───── STUDY MATERIAL ─────

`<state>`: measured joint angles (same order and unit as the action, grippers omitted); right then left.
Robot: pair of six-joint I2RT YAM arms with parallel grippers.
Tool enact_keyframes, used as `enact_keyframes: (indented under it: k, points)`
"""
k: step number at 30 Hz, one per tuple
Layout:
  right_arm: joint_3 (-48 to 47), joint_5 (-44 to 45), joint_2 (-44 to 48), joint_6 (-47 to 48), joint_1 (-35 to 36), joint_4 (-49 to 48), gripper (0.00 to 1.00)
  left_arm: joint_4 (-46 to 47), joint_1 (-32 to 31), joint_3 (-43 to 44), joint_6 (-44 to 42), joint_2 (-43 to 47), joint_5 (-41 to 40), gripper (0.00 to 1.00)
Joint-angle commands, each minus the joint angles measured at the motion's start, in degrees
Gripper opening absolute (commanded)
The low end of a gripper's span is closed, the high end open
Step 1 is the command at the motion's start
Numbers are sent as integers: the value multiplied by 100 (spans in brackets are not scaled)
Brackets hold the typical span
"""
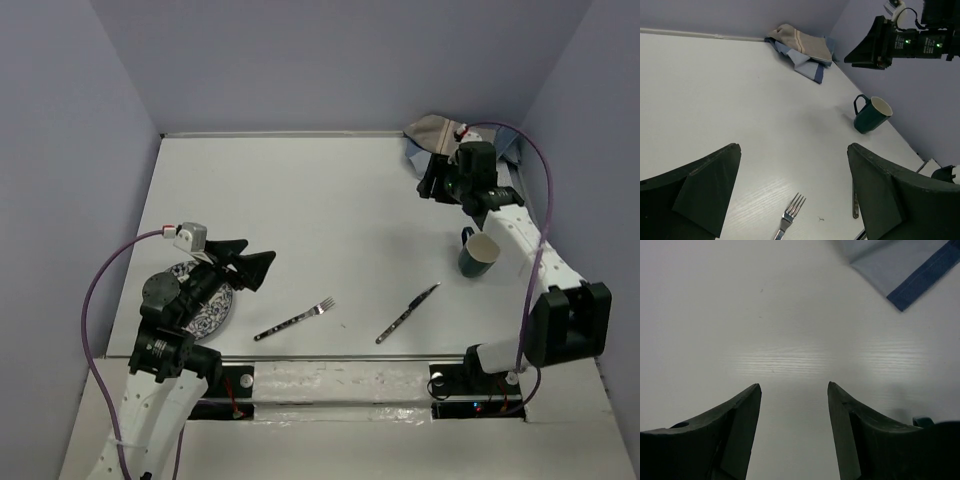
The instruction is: Set the dinner table for one person
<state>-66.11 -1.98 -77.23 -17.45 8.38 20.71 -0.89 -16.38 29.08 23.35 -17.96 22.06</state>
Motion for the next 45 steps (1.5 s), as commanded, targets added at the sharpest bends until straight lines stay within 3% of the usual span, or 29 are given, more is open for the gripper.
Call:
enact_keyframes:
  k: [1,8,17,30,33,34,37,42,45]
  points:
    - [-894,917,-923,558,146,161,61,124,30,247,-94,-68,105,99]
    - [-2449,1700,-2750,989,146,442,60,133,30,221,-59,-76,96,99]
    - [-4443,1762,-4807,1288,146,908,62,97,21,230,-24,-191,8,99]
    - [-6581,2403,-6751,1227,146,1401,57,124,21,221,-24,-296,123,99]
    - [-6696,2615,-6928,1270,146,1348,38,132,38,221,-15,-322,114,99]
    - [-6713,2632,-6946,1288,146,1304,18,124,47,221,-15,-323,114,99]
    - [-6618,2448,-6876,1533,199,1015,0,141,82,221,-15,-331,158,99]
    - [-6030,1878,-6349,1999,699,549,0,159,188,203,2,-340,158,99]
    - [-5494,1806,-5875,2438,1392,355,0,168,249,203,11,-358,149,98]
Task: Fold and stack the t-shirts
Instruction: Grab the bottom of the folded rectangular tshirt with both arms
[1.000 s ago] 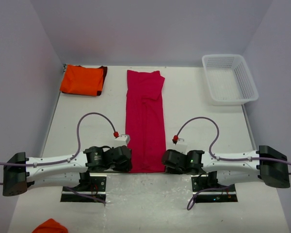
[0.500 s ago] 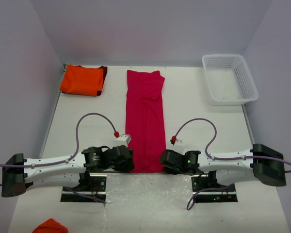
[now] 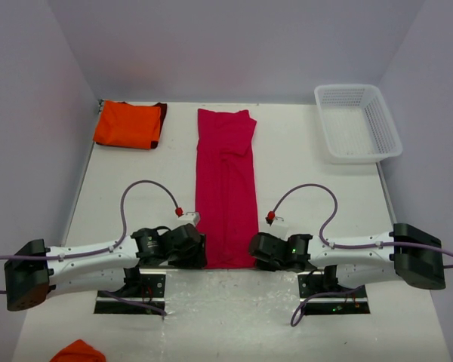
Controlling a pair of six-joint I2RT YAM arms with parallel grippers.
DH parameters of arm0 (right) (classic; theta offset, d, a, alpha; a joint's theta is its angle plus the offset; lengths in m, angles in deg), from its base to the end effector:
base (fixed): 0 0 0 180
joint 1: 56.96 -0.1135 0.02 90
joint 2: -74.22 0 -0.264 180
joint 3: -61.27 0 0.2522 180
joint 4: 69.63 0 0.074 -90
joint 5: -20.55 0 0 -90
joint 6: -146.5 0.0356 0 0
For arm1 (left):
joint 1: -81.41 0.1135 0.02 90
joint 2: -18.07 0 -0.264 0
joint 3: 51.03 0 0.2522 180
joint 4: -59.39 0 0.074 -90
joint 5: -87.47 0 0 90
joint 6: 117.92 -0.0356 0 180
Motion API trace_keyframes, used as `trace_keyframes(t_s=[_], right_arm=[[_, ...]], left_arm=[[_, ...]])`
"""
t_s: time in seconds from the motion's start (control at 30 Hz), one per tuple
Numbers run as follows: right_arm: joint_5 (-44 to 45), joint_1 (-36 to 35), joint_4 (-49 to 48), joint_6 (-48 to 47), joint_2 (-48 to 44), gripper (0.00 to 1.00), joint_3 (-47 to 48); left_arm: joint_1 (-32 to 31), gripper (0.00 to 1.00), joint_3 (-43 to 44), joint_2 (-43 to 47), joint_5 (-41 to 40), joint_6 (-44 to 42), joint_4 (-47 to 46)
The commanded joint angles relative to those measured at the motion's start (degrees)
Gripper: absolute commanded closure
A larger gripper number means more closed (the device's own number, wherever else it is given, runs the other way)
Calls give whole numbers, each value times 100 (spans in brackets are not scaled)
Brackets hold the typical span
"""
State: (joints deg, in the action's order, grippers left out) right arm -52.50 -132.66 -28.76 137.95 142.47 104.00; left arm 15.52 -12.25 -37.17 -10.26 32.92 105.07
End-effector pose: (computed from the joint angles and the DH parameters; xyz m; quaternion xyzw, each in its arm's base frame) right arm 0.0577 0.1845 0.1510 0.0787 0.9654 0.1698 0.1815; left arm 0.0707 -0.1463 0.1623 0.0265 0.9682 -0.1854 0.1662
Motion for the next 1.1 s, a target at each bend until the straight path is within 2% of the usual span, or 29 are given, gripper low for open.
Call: trace_keyframes(t_s=[0.0, 0.23, 0.4, 0.5, 0.67, 1.0, 1.03, 1.07], right_arm=[[159, -15, 286, 134, 66, 100, 118], [124, -15, 242, 117, 57, 100, 82], [151, -15, 312, 143, -39, 100, 65], [186, -6, 356, 178, -110, 100, 38], [195, -6, 426, 213, -198, 100, -6], [186, -6, 418, 205, -145, 100, 21], [195, -15, 426, 205, -128, 100, 12], [177, -6, 426, 205, -128, 100, 21]], left_arm=[[146, 28, -163, 22, 447, -204, -476], [366, 29, -488, 137, 737, -309, -994], [410, 34, -568, -144, 948, -336, -1161], [410, 41, -585, -241, 992, -327, -1197], [419, 57, -612, -259, 1019, -318, -1224], [445, 74, -691, -276, 1019, -309, -1267], [454, 77, -691, -294, 1019, -318, -1285], [463, 86, -700, -303, 1019, -318, -1285]])
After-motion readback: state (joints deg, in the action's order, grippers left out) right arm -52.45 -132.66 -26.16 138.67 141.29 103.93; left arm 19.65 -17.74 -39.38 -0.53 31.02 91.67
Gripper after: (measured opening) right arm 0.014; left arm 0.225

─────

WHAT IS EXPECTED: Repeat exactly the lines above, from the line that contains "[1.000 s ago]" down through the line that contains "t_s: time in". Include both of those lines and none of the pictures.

RESPONSE TO THIS EXERCISE:
[1.000 s ago] 
[0.500 s ago] 
[now] 
Controlling a pair of six-joint I2RT YAM arms with parallel grippers.
DH parameters of arm0 (right) (classic; theta offset, d, a, alpha; a joint's theta is its angle plus the offset; lengths in m, angles in deg), from its base to the end effector:
base (fixed): 0 0 0 180
joint 1: 56.96 -0.1135 0.02 90
joint 2: -74.22 0 -0.264 180
joint 3: -61.27 0 0.2522 180
joint 4: 69.63 0 0.074 -90
joint 5: -20.55 0 0 -90
joint 6: -146.5 0.0356 0 0
For arm1 (left):
joint 1: -81.41 0.1135 0.02 90
joint 2: -18.07 0 -0.264 0
joint 3: 51.03 0 0.2522 180
joint 4: -59.39 0 0.074 -90
joint 5: -87.47 0 0 90
joint 6: 117.92 -0.0356 0 180
Motion API trace_keyframes, used as `trace_keyframes(t_s=[_], right_arm=[[_, ...]], left_arm=[[_, ...]])`
"""
t_s: time in seconds from the motion's start (control at 30 Hz), one per tuple

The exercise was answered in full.